In the sense that anyone thinks “English is declining and people living in the same community won’t be able to understand each other” it is unfamiliar to me, yes.
Kristian,
I’m a bit confused by your argument. On the one hand, I can certainly believe that you might never, personally, have encountered someone making that argument. But to jump to the assumption that no one ever has — that Shariatmadari is presenting “a straw man” — is a bit odd, given that Shariatmadari gives you examples in his Guardian article. For example, he quotes the British broadcaster John Humphrys as writing in a book that “ultimately, no doubt, we shall communicate with a series of grunts”. (There’s your “neurolinguistic apocalypse” right there.)
No, here is what Orwell said, “Most people who bother with the matter at all would admit that the English language is in a bad way, but it is generally assumed that we cannot by conscious action do anything about it. Our civilization is decadent and our language — so the argument runs — must inevitably share in the general collapse.” This isn’t a hypothetical, it’s a statement about the current situation of English, as “most people who bother with the matter at all” see it. And his suggestion is that most such people agree that the collapse is inevitable.
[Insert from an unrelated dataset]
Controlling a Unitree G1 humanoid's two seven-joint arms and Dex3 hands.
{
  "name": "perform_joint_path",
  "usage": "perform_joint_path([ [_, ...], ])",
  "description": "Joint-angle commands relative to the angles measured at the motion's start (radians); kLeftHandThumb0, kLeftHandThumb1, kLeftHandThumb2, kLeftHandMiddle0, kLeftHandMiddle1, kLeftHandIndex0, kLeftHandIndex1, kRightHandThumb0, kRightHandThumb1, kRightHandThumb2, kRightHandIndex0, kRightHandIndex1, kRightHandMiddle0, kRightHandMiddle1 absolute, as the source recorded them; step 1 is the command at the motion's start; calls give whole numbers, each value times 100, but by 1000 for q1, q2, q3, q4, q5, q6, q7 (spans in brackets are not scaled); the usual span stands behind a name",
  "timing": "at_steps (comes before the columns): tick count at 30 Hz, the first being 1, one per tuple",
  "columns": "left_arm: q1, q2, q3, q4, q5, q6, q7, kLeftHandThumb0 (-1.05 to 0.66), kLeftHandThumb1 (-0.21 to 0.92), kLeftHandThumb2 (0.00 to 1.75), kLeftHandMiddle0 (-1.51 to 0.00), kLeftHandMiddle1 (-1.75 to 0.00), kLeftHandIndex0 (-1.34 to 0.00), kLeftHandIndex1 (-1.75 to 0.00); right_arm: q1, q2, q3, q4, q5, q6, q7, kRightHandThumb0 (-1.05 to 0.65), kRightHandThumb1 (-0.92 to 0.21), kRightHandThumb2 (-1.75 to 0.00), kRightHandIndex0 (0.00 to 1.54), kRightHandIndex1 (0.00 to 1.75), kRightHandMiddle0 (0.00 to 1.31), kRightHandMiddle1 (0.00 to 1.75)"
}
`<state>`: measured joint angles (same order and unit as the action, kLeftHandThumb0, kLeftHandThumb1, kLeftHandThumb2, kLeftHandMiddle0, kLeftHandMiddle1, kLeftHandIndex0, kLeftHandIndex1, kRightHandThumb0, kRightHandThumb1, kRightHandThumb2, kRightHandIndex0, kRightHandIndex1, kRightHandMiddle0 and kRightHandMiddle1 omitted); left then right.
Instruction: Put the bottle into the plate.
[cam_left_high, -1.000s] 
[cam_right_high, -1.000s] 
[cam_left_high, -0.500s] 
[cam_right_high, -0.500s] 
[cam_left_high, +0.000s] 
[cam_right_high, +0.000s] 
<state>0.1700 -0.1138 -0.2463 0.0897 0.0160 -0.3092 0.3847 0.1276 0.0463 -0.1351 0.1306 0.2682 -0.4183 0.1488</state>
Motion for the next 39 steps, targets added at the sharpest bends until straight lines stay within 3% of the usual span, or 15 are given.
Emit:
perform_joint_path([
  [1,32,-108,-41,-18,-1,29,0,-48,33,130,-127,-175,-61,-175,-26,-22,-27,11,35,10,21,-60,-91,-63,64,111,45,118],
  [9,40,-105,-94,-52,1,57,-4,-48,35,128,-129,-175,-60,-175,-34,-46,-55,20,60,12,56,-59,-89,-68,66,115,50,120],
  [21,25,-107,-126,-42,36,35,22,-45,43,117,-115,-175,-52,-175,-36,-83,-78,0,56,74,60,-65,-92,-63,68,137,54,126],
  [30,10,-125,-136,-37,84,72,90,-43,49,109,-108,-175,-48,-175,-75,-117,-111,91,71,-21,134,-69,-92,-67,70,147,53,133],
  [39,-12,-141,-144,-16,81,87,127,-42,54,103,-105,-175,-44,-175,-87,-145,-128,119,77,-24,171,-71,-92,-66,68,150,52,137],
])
That thing about Finnish reflecting a static worldview was also covered in another thread here on why nobody (elsewhere in the Nordics) likes Finnish TV Theatre.
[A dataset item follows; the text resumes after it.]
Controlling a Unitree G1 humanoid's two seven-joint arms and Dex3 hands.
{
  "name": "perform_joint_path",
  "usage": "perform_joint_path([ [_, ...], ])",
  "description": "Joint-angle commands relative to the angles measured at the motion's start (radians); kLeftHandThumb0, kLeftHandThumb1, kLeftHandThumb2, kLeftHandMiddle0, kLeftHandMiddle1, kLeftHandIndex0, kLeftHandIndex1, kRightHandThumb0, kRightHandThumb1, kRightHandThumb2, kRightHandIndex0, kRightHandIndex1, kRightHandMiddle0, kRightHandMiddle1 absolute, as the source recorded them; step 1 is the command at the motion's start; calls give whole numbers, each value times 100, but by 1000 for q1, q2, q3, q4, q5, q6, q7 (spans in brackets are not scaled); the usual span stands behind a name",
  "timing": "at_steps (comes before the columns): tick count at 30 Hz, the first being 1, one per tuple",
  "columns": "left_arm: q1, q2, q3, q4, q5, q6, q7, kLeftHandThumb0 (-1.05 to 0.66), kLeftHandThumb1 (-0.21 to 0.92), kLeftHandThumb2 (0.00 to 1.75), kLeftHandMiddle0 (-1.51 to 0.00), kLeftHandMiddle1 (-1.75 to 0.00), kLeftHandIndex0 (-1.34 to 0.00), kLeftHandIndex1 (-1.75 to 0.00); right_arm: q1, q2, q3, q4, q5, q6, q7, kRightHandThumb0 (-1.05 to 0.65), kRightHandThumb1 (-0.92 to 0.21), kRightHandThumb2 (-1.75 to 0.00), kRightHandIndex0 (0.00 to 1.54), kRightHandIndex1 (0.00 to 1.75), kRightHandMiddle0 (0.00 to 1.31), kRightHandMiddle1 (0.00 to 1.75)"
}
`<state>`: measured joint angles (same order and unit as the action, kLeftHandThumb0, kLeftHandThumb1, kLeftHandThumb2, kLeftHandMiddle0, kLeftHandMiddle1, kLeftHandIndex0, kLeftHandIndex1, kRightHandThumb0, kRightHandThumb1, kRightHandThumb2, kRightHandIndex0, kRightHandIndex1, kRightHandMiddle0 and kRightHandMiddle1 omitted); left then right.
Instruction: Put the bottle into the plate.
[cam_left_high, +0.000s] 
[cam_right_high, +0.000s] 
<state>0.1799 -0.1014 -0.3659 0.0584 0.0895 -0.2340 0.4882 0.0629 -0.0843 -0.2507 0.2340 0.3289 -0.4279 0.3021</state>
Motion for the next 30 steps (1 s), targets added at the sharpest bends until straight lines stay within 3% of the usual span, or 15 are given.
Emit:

Ah yes, you covered it back in 2019:
And AJP responded:
endlessly grey, stiff and slow
Wind turbines. Retroreflectors. Airplane black boxes. Nokia. Linux.
ultimately, no doubt, we shall communicate with a series of grunts
From grunts we came, and to grunts we shall return.
It was fun while it lasted.
2019: I was actually thinking of another thread that I also alluded to in the excerpt above, but the which I still cannot locate. YLE and Viktor Granö should figure in there somewhere, as per the NRK article, but maybe he was summarizing a more scholarly thing. Possibly one of Lucy’s references, even, though I don’t see anything about drama or television in there.
But still, the march of science is not halted: Lucy does inform us that the difference in work accidents also exists between Swedish and Finnish speaking areas within Finland itself, something that I didn’t find an answer to in 2019.